Thursday, May 8, 2008

Shocked and Appalled

Well school is finally out and maybe I'll have some time now to blog. Maybe. So I was riding in the car with two of my friends the other day and we were talking about dating and guys and how it's so hard to find good guys to date and how will we ever find a good guy to marry, etc., etc. You know the same conversation you've had a million times through the years with your single girl friends. And I, maybe too honestly, blurted out that, well I really just don't worry a lot about that stuff anymore. And they of course were like, how can that be? At first I said, well I just vent everything to my blog and I feel much better about life (seriously a blog is the best and cheapest therapy around! ).

And then I said hesitantly, well it's also because I just don't think I'll ever get married.

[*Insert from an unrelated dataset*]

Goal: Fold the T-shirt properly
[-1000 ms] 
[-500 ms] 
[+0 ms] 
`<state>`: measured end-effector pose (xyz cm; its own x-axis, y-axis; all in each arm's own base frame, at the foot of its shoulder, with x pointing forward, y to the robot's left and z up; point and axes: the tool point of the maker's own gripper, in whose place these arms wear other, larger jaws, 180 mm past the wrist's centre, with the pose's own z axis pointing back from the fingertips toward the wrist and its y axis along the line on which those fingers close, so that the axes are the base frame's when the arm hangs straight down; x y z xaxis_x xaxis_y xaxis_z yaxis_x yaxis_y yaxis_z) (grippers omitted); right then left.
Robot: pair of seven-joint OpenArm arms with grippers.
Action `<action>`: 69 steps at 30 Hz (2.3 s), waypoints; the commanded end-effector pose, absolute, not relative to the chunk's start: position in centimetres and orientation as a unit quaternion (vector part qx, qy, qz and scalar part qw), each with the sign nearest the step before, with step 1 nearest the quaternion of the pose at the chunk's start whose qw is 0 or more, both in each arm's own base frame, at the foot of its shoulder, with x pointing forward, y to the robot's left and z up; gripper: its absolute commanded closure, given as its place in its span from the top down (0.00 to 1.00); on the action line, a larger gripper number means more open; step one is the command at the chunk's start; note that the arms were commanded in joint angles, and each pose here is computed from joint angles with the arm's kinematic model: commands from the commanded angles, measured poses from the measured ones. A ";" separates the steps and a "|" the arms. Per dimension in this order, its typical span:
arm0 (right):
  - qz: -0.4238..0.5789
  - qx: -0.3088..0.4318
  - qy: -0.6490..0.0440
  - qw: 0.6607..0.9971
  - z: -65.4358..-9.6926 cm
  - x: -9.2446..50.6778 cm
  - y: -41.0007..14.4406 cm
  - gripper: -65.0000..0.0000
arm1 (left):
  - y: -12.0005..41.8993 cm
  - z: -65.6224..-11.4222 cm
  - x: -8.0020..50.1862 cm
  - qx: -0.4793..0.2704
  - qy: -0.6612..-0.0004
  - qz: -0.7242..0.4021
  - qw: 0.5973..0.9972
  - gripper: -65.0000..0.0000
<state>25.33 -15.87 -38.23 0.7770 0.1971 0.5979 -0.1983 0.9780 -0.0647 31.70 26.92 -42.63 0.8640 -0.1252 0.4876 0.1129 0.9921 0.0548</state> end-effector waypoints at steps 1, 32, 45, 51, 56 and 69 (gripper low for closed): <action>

There was an audible gasp. What! how could I ever say something like that, they agreed they could never give up and think like that! Well I went on to explain that it's easy to forget about that kind of stuff when you come to terms with the fact that you may never get married and that is not the worst thing that could happen. I got a few head nods and well it might not be that bad.

But I just find it amazing how shocked people get (and maybe it's only LDS people that are really shocked, I don't know) when you point out that you are not getting married. It's like the worst thing you could say and they seem to think that you've lost your faith in civilization, humankind, and the whole cycle of life. Even if you know in the back of your mind they are probably thinking, this girl will never get married, they still act appalled. Which reminds me of that great scene in My Big Fat Greek Wedding when Tula introduces her fiance to all her relatives and they say, 'We never thought it would happen, we never thought this day would come, never! But here it is!' Ah I love that movie.

Anyway, with my track record with relationships and the way my current dating life is going, I don't think I'm being pessimisstic, just realistic. Why not just move on with life and stop mopping around and start making plans? Not to say I never think about guys or marriage, but really it's like what is the point in worrying. This way if anything ever does happen it will be a pleasant suprise. And I love suprises!

7 comments:

jennifer said...

Hear Hear! I've had the same audible gasps whenever I've told someone I don't think marriage is the cards for me. But, seriously, it's not like I've just announced a major medical malady, or that I'm leaving my faith.

Anonymous said...

There are worse things in life than being unmarried - being married, for example!

Brenda said...

Sometimes I think I missed my chance. There were a few boys that I could have made it work. But then I would have been settling. So maybe I've missed the window of opportunity :)

Spinster in the City (SitC) said...

I hope that is not true. If you want to be married I hope there is not just one opportunity or chance to make it happen. I think there are lots of chances which would have varying degrees of desired results. The key is to maximize our opportunities and chances. Of course I have no idea quite how to do this, but it probably involves some work and making changes. So here we can rely on a proverb-"If you do what you've always done, you'll get what you've always gotten."
Thinking more about it, I think the best thing we can do for ourselves is to increase our confidence, to realize how great we really are and how lucky someone would be to be with us. So here is another quote by Shakespeare-"Our doubts are our traitors that make us lose the good we might oft win by fearing to attempt."

Laverna said...

I may be the odd person out, since I am married. However, I agree totally with what you have to say. The prevailing culture is strange to me, even though I have grown up here in Salt Lake. It really doesn't have anything to do with Mormonism -- even though the people responsible for the culture are Mormon.
I think that women should focus on being the best person they can be. If they find someone they want to share their life with along the way, great. If not, no regrets.
I am so glad that I took that approach. Now that I am married, I don't sit and wish I had done something before I got 'tied down'. Since I was (and still am) focusing on living my life to the fullest, it isn't even an issue in our marriage.

jennifer said...

Thanks for you comments, Laverna. I like what you had to say.

Anonymous said...

Well, it's been kinda awkward for me when a friend admits she may never get married or has given up on marriage. I think that's why some gasp... because it puts them in an uncomfortable position. I remember one of my YW leaders in her 40s once made the remark, "yeah, I'm just one of THOSE girls; one who won't get married." I didn't want to "audibly gasp" (hehe) because I knew inside it was definitely a possibility she may never marry, but I also didn't want to completely agree with her because it might make her feel bad, like she knew I agreed that she really WASN'T marriage material. Either way, I doubt my response wouldn't have made a difference and I actually didn't say anything at all.

But I wouldn't believe that everyone--behind their gasps--actually thinks "this girl will never get married"!

Oh, and I love My Big Fat Greek Wedding, too!! Such a great movie.